### Problem requirements
Say how many lines in the following data hold the word "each". Write nothing but that number.
▽
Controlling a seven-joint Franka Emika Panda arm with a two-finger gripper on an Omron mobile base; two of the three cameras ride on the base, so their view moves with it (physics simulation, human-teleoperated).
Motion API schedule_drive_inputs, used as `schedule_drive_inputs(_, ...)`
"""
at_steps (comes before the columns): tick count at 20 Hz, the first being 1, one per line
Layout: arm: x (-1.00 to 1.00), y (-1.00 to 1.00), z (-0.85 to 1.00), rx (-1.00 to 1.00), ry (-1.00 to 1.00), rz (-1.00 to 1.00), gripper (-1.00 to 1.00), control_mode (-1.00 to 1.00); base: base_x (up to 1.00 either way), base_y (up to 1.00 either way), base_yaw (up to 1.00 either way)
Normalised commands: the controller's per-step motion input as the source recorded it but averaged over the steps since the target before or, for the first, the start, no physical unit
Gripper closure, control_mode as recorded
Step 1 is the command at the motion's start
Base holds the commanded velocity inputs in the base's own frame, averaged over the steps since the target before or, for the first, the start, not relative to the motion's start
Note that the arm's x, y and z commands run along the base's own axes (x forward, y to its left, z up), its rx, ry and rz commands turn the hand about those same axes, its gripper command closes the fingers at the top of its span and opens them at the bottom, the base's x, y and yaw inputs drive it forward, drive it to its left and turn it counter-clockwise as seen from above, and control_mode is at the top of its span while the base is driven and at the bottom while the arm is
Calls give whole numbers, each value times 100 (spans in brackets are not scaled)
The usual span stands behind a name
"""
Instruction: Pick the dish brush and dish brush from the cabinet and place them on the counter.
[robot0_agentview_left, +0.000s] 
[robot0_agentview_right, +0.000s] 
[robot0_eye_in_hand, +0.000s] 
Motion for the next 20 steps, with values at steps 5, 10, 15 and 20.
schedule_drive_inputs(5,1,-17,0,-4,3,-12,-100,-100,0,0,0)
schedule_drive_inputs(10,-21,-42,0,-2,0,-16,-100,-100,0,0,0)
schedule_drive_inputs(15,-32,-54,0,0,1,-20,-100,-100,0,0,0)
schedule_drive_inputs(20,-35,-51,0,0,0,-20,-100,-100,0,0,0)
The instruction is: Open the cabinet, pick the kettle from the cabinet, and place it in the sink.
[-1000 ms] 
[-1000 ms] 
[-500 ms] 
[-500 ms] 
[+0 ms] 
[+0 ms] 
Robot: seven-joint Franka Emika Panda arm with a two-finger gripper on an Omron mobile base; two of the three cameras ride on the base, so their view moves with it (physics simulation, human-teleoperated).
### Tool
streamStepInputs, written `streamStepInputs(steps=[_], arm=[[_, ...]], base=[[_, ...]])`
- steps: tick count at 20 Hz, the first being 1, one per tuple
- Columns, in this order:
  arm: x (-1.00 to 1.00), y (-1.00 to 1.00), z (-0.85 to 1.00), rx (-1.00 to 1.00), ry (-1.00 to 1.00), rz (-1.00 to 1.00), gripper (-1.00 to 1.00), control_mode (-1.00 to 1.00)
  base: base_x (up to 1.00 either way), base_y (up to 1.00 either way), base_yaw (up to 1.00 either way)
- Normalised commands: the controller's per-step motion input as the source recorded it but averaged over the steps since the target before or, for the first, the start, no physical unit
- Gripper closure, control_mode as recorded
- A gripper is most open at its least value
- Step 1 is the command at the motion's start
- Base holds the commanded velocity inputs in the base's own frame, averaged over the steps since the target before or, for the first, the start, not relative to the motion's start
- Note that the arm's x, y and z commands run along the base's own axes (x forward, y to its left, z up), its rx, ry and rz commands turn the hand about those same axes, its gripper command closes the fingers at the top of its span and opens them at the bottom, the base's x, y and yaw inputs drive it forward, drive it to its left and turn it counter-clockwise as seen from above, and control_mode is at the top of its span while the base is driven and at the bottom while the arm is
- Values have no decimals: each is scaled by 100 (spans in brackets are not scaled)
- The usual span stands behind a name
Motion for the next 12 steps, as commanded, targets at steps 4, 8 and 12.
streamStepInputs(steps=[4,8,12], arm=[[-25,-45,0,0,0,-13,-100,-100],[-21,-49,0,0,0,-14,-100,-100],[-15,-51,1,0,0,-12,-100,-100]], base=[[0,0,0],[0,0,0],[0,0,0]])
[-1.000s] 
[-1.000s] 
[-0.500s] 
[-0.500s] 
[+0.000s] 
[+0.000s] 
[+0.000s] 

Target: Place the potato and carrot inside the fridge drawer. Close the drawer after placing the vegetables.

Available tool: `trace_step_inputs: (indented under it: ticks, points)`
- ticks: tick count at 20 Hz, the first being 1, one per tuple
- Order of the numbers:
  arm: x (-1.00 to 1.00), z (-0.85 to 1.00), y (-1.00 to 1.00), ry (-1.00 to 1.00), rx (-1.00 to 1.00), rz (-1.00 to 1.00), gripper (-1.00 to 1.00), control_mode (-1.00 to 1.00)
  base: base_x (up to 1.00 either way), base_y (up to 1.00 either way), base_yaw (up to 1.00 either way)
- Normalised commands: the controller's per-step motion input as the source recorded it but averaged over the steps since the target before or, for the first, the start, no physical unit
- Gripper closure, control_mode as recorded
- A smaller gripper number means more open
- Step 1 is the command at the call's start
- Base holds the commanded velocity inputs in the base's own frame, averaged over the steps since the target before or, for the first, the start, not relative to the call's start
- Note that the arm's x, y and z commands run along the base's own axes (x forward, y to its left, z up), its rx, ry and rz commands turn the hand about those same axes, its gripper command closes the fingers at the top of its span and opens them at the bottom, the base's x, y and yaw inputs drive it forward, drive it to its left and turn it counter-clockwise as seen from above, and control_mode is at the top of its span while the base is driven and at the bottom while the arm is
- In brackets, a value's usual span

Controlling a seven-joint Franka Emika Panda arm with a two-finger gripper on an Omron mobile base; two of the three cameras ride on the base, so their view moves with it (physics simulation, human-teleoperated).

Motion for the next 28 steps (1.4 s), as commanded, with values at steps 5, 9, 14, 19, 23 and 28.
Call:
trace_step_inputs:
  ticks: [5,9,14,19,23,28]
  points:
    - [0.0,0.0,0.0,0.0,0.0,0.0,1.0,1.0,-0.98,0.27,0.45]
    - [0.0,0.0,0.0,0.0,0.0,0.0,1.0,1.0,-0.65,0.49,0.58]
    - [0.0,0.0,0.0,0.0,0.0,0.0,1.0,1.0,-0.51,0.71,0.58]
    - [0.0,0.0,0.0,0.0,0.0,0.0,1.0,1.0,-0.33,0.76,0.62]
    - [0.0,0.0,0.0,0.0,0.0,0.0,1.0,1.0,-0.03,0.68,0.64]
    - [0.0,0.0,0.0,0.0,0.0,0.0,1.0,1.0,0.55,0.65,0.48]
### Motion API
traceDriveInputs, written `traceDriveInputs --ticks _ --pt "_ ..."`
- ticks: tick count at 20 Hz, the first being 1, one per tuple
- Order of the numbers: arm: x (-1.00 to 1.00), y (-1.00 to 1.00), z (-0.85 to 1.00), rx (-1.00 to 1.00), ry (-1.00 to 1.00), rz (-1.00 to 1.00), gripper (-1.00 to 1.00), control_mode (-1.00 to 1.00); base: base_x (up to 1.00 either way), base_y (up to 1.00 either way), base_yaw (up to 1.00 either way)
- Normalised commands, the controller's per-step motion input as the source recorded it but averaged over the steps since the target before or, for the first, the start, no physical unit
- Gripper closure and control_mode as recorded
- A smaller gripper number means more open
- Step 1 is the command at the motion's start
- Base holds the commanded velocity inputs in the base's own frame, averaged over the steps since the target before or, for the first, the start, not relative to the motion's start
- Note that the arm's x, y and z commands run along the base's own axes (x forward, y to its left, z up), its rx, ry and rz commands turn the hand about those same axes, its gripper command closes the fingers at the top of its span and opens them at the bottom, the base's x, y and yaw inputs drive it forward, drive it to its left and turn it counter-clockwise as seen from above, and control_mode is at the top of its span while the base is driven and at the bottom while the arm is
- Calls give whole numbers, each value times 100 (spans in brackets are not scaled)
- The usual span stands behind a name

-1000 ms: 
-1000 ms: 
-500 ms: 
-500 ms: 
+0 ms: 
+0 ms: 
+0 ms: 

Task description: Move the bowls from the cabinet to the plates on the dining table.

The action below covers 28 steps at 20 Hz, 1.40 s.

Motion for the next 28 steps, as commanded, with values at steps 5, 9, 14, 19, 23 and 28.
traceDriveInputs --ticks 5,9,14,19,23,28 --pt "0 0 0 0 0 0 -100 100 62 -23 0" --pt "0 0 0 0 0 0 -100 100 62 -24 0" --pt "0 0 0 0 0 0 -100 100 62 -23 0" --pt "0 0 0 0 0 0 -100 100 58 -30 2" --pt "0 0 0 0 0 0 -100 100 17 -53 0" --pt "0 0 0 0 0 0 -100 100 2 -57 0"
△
### Response area
3